[gnugo-devel] Regression test suites

I would be interested in the regression test suite improvement/expansion. I have done software testing for 11 years and have the CSQE certification from ASQ.

As for the super KO task on the tactical list, would using (hashes/message digests) to encode the board position of a given move be adequate.

What I envision is this:

Convert the board position at the end of each move into a 361-character message consisting of characters from a 3 character alphabet.

In English the letters could be O, B, and W for Open, Black and White respectively.
Use a fixed serpentine path through the board; E.g. A1-A19, B1-B19, C1-19,..H1-H19, J1-19, …, R1-R19, S1-19, T1-T19.
For example the string at the end of move zero (beginning of the game) the string would be:

i. 361 O’s for no handicap stones,

ii. 60 O’s, a B, 239 O’s, a B, and 60 O’s if 2 handicap stones are placed by Japanese rules

With the 361 character string generated, create a hash of the string.

Any sound, cryptographic hash will do. The possibilities are 128, 160, 192, 256, 512 or 1024-bits.

i. I will use 512-bits (SHA512) in this example.

ii. This is represented in memory as an array of

1. 64, 8-bit bytes,

2. 32, 16-bit words,

3. 16, 32-bit double words

4. 8, 64-bit quad words

iii. Since the number is used internally by the program, there should be no interoperability issues or even little/big-endian issues.

Store the hash/move information; either

With the hash stored as part of the move information,
As a separately managed list of values which can be searched efficiently for a 32-bit target. The first 32-bits of the message digest would be the key value used for list.

The super Ko rule then is this:

At the end of each move (or proposed move in the case of is_legal()) construct the 361-byte message which is the board position and the hash(es).
Search for the 32-bit target number in the list of past moves; either

By walking the list of moves from first to last (because the move information has the hash information)
By searching the hash list in some binary/efficient way.

If the search for the target 32-bit value does not matched the 32-bit key value of any past move, Super Ko has certainly NOT been violated. Return NO_SUPER_KO.
If the search for the 32-bit value does match some past move, Super Ko probably HAS been violated.

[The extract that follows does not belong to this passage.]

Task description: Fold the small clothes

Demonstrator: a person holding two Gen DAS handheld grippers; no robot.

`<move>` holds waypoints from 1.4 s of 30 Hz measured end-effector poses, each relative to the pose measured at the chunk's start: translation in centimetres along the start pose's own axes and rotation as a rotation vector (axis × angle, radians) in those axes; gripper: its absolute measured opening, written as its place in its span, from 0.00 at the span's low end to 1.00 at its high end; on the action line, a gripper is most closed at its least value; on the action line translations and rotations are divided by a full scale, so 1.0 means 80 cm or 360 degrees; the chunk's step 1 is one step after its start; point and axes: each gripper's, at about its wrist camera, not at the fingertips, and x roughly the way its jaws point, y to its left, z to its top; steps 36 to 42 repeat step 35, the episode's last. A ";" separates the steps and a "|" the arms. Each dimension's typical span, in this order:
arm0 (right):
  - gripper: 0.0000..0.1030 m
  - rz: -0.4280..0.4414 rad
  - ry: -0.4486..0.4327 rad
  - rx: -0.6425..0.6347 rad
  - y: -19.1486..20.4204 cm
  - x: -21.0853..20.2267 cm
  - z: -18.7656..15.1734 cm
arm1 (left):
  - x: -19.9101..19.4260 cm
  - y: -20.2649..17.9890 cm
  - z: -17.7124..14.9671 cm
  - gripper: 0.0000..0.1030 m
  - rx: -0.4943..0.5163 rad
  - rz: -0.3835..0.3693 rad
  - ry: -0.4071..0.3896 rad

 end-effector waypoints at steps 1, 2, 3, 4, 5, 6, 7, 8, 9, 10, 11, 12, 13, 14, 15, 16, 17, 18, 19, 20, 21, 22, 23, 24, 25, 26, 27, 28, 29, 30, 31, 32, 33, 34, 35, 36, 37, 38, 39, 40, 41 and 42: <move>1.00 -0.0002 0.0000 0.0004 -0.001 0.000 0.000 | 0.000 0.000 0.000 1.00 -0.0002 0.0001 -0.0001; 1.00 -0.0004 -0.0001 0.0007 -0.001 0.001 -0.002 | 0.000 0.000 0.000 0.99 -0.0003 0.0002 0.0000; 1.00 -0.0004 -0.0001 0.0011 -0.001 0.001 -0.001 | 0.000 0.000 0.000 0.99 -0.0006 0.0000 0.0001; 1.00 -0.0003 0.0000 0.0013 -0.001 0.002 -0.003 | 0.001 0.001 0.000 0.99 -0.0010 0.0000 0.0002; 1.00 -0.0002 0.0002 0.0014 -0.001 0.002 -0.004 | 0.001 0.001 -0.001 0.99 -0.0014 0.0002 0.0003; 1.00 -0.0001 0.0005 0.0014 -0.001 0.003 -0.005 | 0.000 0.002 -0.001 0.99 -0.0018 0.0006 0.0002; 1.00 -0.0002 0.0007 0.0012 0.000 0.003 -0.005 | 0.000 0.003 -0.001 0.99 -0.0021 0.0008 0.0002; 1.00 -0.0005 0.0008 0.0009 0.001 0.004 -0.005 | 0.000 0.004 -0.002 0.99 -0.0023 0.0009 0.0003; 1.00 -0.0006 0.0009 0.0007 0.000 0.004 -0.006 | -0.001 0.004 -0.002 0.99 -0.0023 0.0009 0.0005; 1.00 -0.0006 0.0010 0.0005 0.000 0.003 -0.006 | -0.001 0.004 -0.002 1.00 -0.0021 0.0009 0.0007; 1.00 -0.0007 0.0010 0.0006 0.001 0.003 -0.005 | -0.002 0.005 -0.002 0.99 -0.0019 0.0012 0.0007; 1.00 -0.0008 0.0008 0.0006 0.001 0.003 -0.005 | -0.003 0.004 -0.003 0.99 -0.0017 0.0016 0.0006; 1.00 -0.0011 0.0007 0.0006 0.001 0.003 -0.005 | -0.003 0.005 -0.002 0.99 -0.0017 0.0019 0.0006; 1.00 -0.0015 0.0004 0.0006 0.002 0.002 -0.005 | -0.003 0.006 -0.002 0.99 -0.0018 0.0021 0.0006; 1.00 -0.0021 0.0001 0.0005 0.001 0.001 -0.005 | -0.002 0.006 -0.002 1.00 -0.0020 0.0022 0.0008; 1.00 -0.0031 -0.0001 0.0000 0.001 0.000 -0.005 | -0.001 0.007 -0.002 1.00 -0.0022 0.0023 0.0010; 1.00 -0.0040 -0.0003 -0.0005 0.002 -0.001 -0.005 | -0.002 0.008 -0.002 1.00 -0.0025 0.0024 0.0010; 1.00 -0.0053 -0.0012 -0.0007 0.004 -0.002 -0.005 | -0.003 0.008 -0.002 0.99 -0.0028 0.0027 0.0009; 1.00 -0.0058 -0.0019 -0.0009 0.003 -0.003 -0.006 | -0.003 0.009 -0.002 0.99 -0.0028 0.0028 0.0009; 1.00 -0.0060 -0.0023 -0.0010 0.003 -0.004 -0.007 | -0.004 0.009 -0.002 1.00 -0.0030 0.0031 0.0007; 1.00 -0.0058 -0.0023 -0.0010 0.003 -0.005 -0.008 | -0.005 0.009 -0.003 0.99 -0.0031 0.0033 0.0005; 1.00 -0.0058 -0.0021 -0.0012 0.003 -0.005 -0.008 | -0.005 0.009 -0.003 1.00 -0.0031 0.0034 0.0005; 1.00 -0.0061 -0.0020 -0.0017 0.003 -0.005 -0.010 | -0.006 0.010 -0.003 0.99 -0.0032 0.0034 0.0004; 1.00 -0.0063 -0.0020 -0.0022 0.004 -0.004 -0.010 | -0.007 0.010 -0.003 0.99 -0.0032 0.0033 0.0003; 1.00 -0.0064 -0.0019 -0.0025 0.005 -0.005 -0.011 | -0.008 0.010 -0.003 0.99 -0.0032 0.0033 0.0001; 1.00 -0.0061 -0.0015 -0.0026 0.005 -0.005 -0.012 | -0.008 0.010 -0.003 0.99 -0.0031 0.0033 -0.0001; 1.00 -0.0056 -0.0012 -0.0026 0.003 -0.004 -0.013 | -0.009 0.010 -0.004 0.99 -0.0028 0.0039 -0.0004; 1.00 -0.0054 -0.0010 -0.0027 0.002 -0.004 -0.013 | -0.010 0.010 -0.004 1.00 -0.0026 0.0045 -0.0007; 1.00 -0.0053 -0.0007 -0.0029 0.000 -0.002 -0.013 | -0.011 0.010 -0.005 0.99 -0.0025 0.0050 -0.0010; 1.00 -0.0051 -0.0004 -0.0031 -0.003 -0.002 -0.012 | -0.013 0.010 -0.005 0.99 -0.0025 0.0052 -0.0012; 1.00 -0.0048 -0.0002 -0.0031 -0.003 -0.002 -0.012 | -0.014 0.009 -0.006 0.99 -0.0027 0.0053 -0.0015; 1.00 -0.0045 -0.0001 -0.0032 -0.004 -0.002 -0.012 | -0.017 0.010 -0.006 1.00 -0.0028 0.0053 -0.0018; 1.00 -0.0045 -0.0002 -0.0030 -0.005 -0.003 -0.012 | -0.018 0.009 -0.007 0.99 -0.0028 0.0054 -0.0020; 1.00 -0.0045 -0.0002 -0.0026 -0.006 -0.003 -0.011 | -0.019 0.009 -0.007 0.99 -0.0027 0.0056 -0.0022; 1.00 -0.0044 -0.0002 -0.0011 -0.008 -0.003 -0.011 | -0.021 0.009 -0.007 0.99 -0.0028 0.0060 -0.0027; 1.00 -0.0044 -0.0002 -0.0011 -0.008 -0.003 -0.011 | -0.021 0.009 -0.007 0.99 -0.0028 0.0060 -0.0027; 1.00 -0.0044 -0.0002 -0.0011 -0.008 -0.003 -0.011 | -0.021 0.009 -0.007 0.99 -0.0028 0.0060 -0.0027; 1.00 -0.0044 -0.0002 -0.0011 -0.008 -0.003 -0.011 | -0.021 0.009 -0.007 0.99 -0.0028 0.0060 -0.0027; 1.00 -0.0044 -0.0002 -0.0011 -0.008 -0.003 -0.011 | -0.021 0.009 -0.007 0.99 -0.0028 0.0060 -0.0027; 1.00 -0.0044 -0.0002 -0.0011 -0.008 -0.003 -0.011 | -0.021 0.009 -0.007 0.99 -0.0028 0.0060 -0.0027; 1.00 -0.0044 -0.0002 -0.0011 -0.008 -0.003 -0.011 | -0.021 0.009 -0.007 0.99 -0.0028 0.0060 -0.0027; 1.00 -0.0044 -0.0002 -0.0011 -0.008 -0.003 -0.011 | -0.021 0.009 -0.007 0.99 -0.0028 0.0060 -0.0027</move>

But, there is a chance the Super Ko has not been violated.

Treat the expensive hash as an array of 32-bit (or 64-bit) numbers.
Compare each array element to the corresponding array element of the expensive hash of the target pattern.

i. If different, Ko has certainly NOT been violated. Return NO_SUPER_KO.

ii. If same , continue to next pair array elements.

If all 16 (8) pairs of 32-bit (64-bit) numbers match, SUPER_KO has been violated with a probability of 1-(2^(-512)). I would return SUPER_KO_VIOLATED: same as move M at this point and take my lumps on the small chance of error.

But, if a 1 in 2^512 chance of erroneously returning SUPER_KO_VIOLATED: same as move M.

Compare the actual board patters of the target pattern and the board pattern of past move M identified in steps 3 and 4. SUPER_KO_VIOLATED: same as move M. Otherwise return NO_SUPER_KO.

Repeat steps 2 through 5 for all past moves.

There are only 3^361 possible board patterns. This is less than 2^573. Thus, SHA512 with 512-bits should prove an efficient substitute for encoding the whole-board pattern of any move. But, if the fact that there are 2^61 of the possible 3^361 board patterns which “fold” into the same 512-bit message digest, then create 2, SHA512 hashes. One hash is for the original board string and the second hash is for the lexical reversal of the board string. Use strrev() for example. This reversal for a bouble hash will only be effective if the hash algorithm is cryptographically sound. CRC’s would not work since the CRC of message and the CRC of the reversal is (by design) the same.

The reason to use a sound, cryptographic hash algorithm is that the:

1. The hash is designed to be computationally efficient.

2. The hash is designed to minimize collision (2 different messages yields the same hash value)

3. The hash is designed to maximize diffusion. (A single bit change anywhere in the board pattern is nearly equi-likely to change a given bit in the hash value). This increases the likelihood that a move anywhere on the board affected a bit in the first 32-bits of the hash. Thus, the difference of board position can be detected quickly.

In summary:

Two, 512-bit hashes (128, 8-bit bytes) can encode any board position without loss of information.

A single 512-bit hash (64, 8-bit bytes) can encode any board position with some loss of information; on the order of 1 part in 2^512.

A single 256-bit hash (32, 8-bit bytes) can encode any board position with some loss of information; on the order of 1 part in 2^256.

I recommend the double SHA512 approach. This is a total memory usage of 35,200 bytes for the double hashes of a game consisting of 275 moves. I do not know if this storage requirement is too large for GNU Go.

Hope this helps.

In Liberty

John Washburn

From:	John Washburn
Subject:	[gnugo-devel] Regression test suites
Date:	Thu, 28 Jul 2005 07:55:39 -0600